Set down all of the data that follows, keeping every character.

══════════

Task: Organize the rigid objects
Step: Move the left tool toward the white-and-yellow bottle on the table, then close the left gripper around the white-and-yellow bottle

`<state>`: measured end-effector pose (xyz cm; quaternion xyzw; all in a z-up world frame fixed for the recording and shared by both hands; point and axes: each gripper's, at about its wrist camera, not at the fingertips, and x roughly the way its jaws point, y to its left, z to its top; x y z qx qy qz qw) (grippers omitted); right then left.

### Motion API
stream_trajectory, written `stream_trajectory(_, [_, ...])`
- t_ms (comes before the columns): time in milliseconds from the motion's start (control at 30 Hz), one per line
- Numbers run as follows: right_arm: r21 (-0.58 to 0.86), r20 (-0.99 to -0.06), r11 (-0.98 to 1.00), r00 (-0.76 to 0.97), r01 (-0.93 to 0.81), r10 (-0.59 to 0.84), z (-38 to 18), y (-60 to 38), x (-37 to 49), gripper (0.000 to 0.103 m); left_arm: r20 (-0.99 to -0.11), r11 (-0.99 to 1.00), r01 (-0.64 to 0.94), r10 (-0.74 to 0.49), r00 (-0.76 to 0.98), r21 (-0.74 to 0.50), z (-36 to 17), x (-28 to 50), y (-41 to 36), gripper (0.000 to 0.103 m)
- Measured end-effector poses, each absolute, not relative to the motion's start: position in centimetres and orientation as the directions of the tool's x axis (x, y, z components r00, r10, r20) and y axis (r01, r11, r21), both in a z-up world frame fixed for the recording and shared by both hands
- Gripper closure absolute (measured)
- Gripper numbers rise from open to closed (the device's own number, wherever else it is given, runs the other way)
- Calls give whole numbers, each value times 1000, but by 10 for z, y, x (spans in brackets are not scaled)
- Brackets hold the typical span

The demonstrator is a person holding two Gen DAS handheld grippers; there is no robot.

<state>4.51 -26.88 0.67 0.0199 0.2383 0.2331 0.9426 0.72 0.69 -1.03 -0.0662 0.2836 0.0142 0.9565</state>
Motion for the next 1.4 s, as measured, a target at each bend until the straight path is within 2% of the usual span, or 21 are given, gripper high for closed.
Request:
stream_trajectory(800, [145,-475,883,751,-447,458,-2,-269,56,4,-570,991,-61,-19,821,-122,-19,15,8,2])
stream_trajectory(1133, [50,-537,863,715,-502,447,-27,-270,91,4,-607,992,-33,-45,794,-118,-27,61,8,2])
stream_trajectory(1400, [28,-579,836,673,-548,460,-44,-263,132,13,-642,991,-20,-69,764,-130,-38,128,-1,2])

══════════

§ ANSWER BELOW:
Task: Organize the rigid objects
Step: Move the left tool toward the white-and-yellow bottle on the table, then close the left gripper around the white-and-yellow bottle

`<state>`: measured end-effector pose (xyz cm; quaternion xyzw; all in a z-up world frame fixed for the recording and shared by both hands; point and axes: each gripper's, at about its wrist camera, not at the fingertips, and x roughly the way its jaws point, y to its left, z to its top; x y z qx qy qz qw) (grippers omitted); right then left.

### Motion API
stream_trajectory, written `stream_trajectory(_, [_, ...])`
- t_ms (comes before the columns): time in milliseconds from the motion's start (control at 30 Hz), one per line
- Numbers run as follows: right_arm: r21 (-0.58 to 0.86), r20 (-0.99 to -0.06), r11 (-0.98 to 1.00), r00 (-0.76 to 0.97), r01 (-0.93 to 0.81), r10 (-0.59 to 0.84), z (-38 to 18), y (-60 to 38), x (-37 to 49), gripper (0.000 to 0.103 m); left_arm: r20 (-0.99 to -0.11), r11 (-0.99 to 1.00), r01 (-0.64 to 0.94), r10 (-0.74 to 0.49), r00 (-0.76 to 0.98), r21 (-0.74 to 0.50), z (-36 to 17), x (-28 to 50), y (-41 to 36), gripper (0.000 to 0.103 m)
- Measured end-effector poses, each absolute, not relative to the motion's start: position in centimetres and orientation as the directions of the tool's x axis (x, y, z components r00, r10, r20) and y axis (r01, r11, r21), both in a z-up world frame fixed for the recording and shared by both hands
- Gripper closure absolute (measured)
- Gripper numbers rise from open to closed (the device's own number, wherever else it is given, runs the other way)
- Calls give whole numbers, each value times 1000, but by 10 for z, y, x (spans in brackets are not scaled)
- Brackets hold the typical span

The demonstrator is a person holding two Gen DAS handheld grippers; there is no robot.

<state>4.51 -26.88 0.67 0.0199 0.2383 0.2331 0.9426 0.72 0.69 -1.03 -0.0662 0.2836 0.0142 0.9565</state>
Motion for the next 1.4 s, as measured, a target at each bend until the straight path is within 2% of the usual span, or 21 are given, gripper high for closed.
Request:
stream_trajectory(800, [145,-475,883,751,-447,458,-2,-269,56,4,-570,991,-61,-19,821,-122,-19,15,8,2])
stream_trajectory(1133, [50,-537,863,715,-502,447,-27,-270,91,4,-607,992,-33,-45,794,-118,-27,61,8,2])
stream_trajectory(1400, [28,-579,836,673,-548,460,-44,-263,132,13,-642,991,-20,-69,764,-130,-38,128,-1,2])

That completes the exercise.